I was estimating the age of the babies based off of several growth charts and their behaviors. They are eating soy formula every 4 hours and I've started giving them a tiny bit of baby oatmeal mixed in. I am still wiping their genital areas to make sure they are going to the bathroom enough but I have been peed and pooped on enough to believe they're going their own. They are quite mobile and enjoy climbing all over me. They also groom their little faces as I'm cleaning them and have started playing with each other. I've attached updated pictures of the little ones. The pictures aren't the best but the little ones are quite squirmy and active.


----------



## Damiansmom (Mar 6, 2016)

Oops one didn't attach


----------



## JAnimal (Jul 23, 2014)

Welcome. You have quite the journey ahead of you with the babies but you seem to be doing a fantastic job! As for trust training I find that no sugar applesauce and yogurt work like a charm. Also remenber that not all rats are outgoing and some are more shy than others. You just have to know when the individual rat is scared of you or just naturally shy.


----------



## Damiansmom (Mar 6, 2016)

Artemis is still very nervous, but I actually got her to sit in my lap while I petted her. She pooped repeatedly on me, but finally calmed down and stopped trying to get away. She is also freely exploring the cage now. In the past 2 days she has started hoarding her food in her hide and dragging bedding into it. I didnlike't know she was doing it until last night when I watched her climb up to her food dish, grab a piece of food, and climb back down to her hide. She did this over and over until her dish was empty. She would periodically stop for a few minutes to use her water bottle and then go back to stashing. Is this normal?

The hand fed babies are doing extremely well. They are getting very mobile and curious and have a tendency to nibble on my fingers when I'm not getting their formula quickly enough.

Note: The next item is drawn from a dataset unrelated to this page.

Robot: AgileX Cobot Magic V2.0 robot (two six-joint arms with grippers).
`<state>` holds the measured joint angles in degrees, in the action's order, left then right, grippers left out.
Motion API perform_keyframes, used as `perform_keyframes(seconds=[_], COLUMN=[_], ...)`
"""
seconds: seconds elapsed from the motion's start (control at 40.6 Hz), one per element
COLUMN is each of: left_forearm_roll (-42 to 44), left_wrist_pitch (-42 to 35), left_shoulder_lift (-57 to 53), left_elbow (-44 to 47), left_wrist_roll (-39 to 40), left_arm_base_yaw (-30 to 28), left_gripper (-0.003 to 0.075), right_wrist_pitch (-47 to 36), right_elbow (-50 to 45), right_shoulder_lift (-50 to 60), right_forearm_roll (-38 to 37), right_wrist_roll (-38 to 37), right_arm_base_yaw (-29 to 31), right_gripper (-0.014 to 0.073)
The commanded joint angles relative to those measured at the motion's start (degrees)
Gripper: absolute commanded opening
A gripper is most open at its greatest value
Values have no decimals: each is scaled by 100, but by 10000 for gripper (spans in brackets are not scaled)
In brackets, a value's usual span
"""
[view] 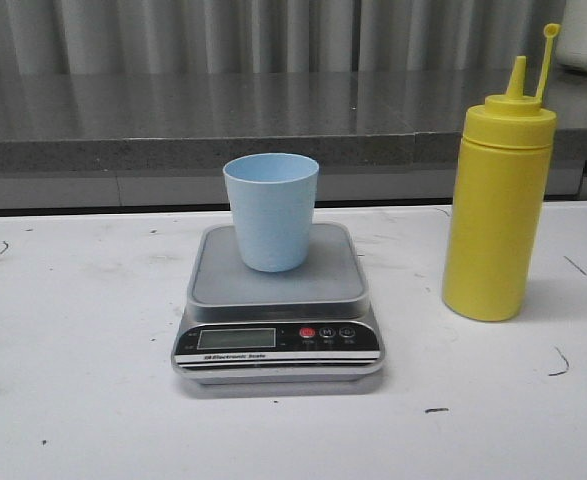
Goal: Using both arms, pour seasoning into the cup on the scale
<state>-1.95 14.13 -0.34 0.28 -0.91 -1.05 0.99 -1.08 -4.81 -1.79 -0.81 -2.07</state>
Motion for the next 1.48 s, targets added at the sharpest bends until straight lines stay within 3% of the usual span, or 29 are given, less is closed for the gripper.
perform_keyframes(seconds=[0.0, 0.296, 1.453], left_forearm_roll=[-53, -53, -53], left_wrist_pitch=[-437, -437, -437], left_shoulder_lift=[-99, -83, -83], left_elbow=[134, 134, 134], left_wrist_roll=[36, 36, 36], left_arm_base_yaw=[-9, -9, -9], left_gripper=[-20, -20, -20], right_wrist_pitch=[-281, 556, 580], right_elbow=[-18, -18, -12], right_shoulder_lift=[192, 642, 637], right_forearm_roll=[-72, -6, -6], right_wrist_roll=[-22, -22, -17], right_arm_base_yaw=[127, 169, 169], right_gripper=[-107, -107, -107])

I've attached pictures of the babies.


----------



## Gribouilli (Dec 25, 2015)

Hoarding food is normal for rats. Some do it, some don't. Nothing to worry about your babies are super cute. You could get a Ratoob and have them with you when doing stuff around your house


----------



## Yummy (Jan 18, 2015)

Those last pictures you posted are precious. Your son looks like he is loving his new little friends! Best of luck with your babies - I hope they bring a lot of joy and fun times together! You have certainly changed their lives for the better.


----------